Acknowledging that her proposals were inspired, in part, by Larson and analogous to those made by Keith, the Harvard tax clinic, and me, in her 2018 report to Congress here, the NTA summarizes her legislative proposals regarding the full payment rule as follows (footnotes omitted):

A simple solution would be to repeal the full payment rule. If Congress prefers a more tailored approach to improve access to judicial review, the National Taxpayer Advocate recommends Congress:

  1. Amend 28 U.S.C. § 1346(a)(1) to clarify that full payment of a disputed amount is only a prerequisite for jurisdiction by district courts and the U.S. Court of Federal Claims if the taxpayer has received a notice of deficiency.
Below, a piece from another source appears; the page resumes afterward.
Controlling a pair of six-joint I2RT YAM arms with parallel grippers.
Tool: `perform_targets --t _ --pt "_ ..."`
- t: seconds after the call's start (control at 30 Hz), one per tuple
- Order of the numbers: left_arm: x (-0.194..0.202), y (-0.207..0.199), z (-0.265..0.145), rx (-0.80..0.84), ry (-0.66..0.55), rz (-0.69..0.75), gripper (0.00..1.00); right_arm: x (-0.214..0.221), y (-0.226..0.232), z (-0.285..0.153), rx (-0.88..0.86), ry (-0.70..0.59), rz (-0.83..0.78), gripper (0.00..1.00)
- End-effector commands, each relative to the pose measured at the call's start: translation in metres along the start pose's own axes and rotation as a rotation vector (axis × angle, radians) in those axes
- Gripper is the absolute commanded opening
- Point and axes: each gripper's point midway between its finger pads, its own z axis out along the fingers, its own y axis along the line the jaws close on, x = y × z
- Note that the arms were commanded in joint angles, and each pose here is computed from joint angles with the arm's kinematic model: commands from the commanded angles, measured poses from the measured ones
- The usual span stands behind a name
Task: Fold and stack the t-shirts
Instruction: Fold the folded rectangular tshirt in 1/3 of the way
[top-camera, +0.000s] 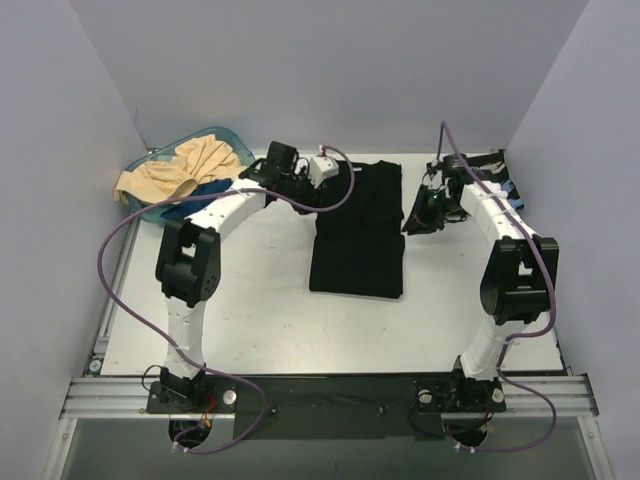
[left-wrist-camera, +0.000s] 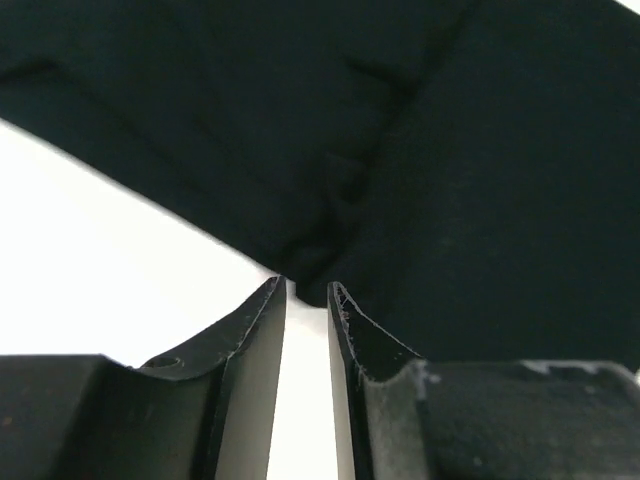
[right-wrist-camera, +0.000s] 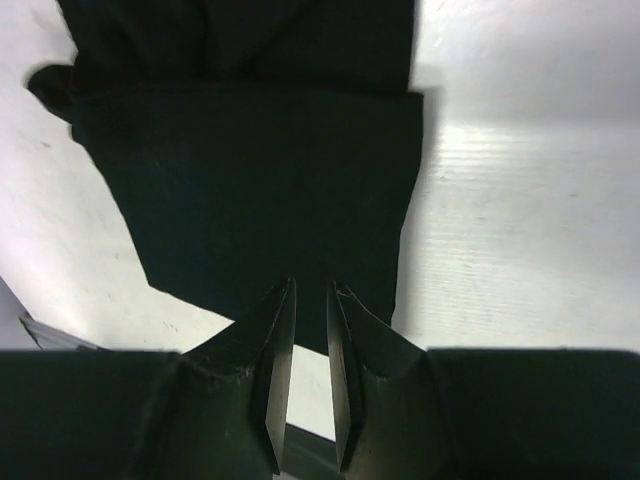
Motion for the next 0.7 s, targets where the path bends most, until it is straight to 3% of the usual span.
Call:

If enacted, taxpayers who are subject to assessable penalties would not need to pay them in full before filing suit in a district court or the Court of Federal Claims.
  2. Amend 28 U.S.C. § 1346(a)(1) to clarify that a taxpayer is treated as having fully paid a disputed amount for purposes of the full payment rule at the earlier of when the taxpayer has paid some of it (including by offset) and either (a) the IRS has classified the account as currently not collectible due to economic hardship, or (b) the taxpayer has entered into an agreement to pay the liability in installments. If enacted, taxpayers who cannot afford to pay would have the same access to judicial review as those who can (e., the option to file suit in a district court or the U.S. Court of Federal Claims).
  1. Amend IRC § 6214 to authorize the U.S. Tax Court to review liabilities where the taxpayer has not received a notice of deficiency (g., assessable penalties) in a manner that parallels the deficiency process. In addition, allow the IRS to assess and collect liabilities only after any such review is complete or the period for filing a Tax Court petition has expired. Alternatively, Congress could expand the Tax Court’s jurisdiction to review liabilities in connection with CDP appeals when the taxpayer has not received a notice of deficiency. These changes would authorize review of assessable penalties by the Tax Court even if the taxpayer had an opportunity for an administrative appeal.